Antenne su Monte Secchieta (Toscana)

Regione Toscana, l’obiettivo di WindTre per una copertura capillare di un territorio morfologicamente frastagliato

di Andrea Trapani

L’impegno per una maggiore attenzione alle aree bianche della telefonia mobile e per il diritto alla connettività

Il punto sul piano di sviluppo del prossimo triennio e sulla delicata situazione legata all’emergenza sanitaria è stato fatto, lo scorso mercoledì 24 febbraio, nel corso di un incontro fra l’assessore alle infrastrutture digitali Stefano Ciuoffo e i rappresentanti di Windtre del Centro Italia e della Toscana.

WindTre, operatore mobile numero uno in Italia e tra i principali gestori alternativi nel fisso, ha illustrato il piano di investimenti in Toscana, nel triennio 2020-2023 e le varie linee di intervento.

L’obiettivo principale dell’azienda è quello di incrementare la copertura capillare di un territorio morfologicamente frastagliato per la diffusione dei servizi dati, sia attraverso un ulteriore sviluppo della rete fissa in fibra ottica, sia attraverso la realizzazione mirata di un consistente numero di nuovi impianti di telefonia mobile.

Oltre a questo, Windtre ha informato di aver avviato un importante piano di adeguamento infrastrutturale e di evoluzione tecnologica 5G.

“La sfida che ci attende – commenta l’assessore regionale alle infrastrutture digitali Stefano Ciuoffo – e che coinvolge sia le società di telecomunicazioni, sia le istituzioni e le comunità locali, è quella di far evolvere le nostre infrastrutture digitali e di garantire anche a chi vive in aree periferiche il diritto alla connessione. Nel confronto con i dirigenti della società ha prevalso uno spirito collaborativo e sono state elencate le criticità e i margini di miglioramento su cui dovremo tutti fare uno sforzo maggiore. Il tavolo sulle aree bianche della telefonia mobile con tutti gli operatori sarà riunito, assieme ad Anci, a fine marzo”. 

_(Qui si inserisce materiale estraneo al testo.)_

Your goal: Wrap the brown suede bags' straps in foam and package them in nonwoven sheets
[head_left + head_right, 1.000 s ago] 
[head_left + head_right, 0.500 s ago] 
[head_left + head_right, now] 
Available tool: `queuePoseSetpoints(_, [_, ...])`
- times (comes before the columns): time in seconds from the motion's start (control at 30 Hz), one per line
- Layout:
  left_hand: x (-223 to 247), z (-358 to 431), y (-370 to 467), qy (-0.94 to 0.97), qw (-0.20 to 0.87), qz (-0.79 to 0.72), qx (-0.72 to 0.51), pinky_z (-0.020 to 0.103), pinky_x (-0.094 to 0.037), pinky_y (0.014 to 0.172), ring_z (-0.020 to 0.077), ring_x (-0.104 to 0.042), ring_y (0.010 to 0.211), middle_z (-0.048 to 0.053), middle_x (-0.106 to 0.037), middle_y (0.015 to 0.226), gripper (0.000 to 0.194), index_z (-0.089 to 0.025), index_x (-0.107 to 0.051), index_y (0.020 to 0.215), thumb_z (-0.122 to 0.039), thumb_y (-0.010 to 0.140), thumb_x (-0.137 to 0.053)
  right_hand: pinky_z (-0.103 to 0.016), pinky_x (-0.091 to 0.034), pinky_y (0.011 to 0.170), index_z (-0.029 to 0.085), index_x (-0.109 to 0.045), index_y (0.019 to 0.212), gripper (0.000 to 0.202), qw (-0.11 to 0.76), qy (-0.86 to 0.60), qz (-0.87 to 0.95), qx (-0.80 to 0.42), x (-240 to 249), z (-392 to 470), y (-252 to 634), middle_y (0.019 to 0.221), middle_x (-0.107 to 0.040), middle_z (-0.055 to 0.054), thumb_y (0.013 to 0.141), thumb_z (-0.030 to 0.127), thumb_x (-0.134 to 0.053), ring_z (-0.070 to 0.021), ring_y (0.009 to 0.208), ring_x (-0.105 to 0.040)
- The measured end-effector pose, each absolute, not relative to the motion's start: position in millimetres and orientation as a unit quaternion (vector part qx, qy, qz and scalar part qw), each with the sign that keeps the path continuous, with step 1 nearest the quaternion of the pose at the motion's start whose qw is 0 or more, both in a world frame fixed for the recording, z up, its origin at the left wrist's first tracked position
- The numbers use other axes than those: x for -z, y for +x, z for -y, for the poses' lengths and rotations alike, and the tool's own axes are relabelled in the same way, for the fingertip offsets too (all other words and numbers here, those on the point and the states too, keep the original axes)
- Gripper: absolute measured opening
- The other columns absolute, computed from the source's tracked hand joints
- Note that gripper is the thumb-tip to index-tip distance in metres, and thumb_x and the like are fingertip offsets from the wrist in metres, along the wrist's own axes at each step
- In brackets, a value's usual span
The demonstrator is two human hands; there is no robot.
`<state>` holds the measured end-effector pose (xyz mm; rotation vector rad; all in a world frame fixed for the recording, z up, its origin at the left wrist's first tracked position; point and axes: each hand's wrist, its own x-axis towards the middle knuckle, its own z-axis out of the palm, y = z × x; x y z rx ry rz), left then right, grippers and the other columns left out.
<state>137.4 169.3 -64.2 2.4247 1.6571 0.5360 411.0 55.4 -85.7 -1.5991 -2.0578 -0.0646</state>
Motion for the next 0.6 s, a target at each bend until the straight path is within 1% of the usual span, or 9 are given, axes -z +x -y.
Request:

“Le segnalazioni – prosegue l’assessore Ciuoffoche giungono costantemente qui in Regione mostrano come il diritto alla connettività non sia più un elemento procrastinabile nel tempo. Per questo credo che tutte le istituzioni, comuni, soprintendenze e Arpat, per quanto di competenza, debbano rafforzare il gioco di squadra con gli operatori delle telecomunicazioni, tenendo conto, da un lato, del rispetto delle norme a difesa e tutela della salute e dell’ambiente, e, dall’altro, della necessità di sviluppare infrastrutture che permettano di avere servizi di qualità, per le imprese ed i cittadini.

Se le istituzioni – conclude Ciuoffo – ad ogni livello riusciranno a ridurre la conflittualità, a garantire un’adeguata informazione in merito alle nuove tecnologie e a porre al centro di ogni dibattito la scienza, avranno posto basi solide per lo sviluppo economico e sociale dei prossimi decenni”.